PROBLEM DETAILS ->
Sort through the listing below and keep each line with the word "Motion". Copy those.

+++

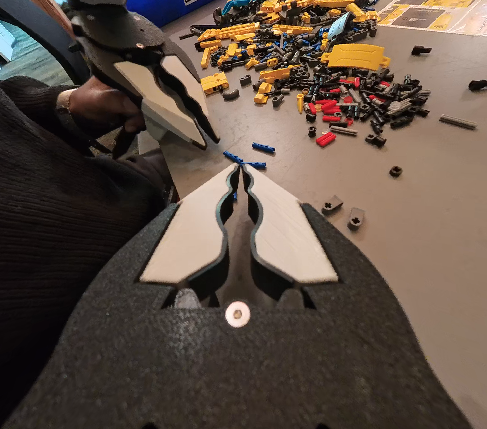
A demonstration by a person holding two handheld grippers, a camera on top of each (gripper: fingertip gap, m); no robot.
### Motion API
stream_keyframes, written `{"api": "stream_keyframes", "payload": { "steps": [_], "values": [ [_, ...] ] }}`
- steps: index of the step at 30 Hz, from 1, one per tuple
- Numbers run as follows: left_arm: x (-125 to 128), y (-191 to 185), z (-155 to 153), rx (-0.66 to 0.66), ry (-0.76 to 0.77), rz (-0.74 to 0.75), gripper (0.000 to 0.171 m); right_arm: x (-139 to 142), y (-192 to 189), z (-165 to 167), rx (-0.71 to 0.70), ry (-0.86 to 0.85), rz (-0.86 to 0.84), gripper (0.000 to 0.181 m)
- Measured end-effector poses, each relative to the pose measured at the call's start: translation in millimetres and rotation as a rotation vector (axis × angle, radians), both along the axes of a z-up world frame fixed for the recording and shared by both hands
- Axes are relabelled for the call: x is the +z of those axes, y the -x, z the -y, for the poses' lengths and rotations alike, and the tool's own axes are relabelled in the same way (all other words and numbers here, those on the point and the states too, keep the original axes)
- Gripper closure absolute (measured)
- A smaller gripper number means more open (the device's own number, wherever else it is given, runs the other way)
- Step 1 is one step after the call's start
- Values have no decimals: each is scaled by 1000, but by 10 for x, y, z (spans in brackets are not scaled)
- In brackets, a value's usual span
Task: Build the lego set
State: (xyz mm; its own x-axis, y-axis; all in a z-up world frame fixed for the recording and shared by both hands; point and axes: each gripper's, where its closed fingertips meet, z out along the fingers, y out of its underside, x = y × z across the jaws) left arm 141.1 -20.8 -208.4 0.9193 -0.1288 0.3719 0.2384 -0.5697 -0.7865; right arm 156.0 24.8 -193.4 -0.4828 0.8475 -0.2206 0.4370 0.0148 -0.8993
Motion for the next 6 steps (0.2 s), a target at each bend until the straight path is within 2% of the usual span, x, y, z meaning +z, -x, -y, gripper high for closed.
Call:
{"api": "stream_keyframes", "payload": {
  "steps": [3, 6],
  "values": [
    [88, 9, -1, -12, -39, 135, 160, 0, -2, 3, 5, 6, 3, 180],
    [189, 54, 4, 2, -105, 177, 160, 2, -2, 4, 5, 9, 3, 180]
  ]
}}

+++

SOLUTION TO THIS EXERCISE ->
### Motion API
Motion for the next 6 steps (0.2 s), a target at each bend until the straight path is within 2% of the usual span, x, y, z meaning +z, -x, -y, gripper high for closed.

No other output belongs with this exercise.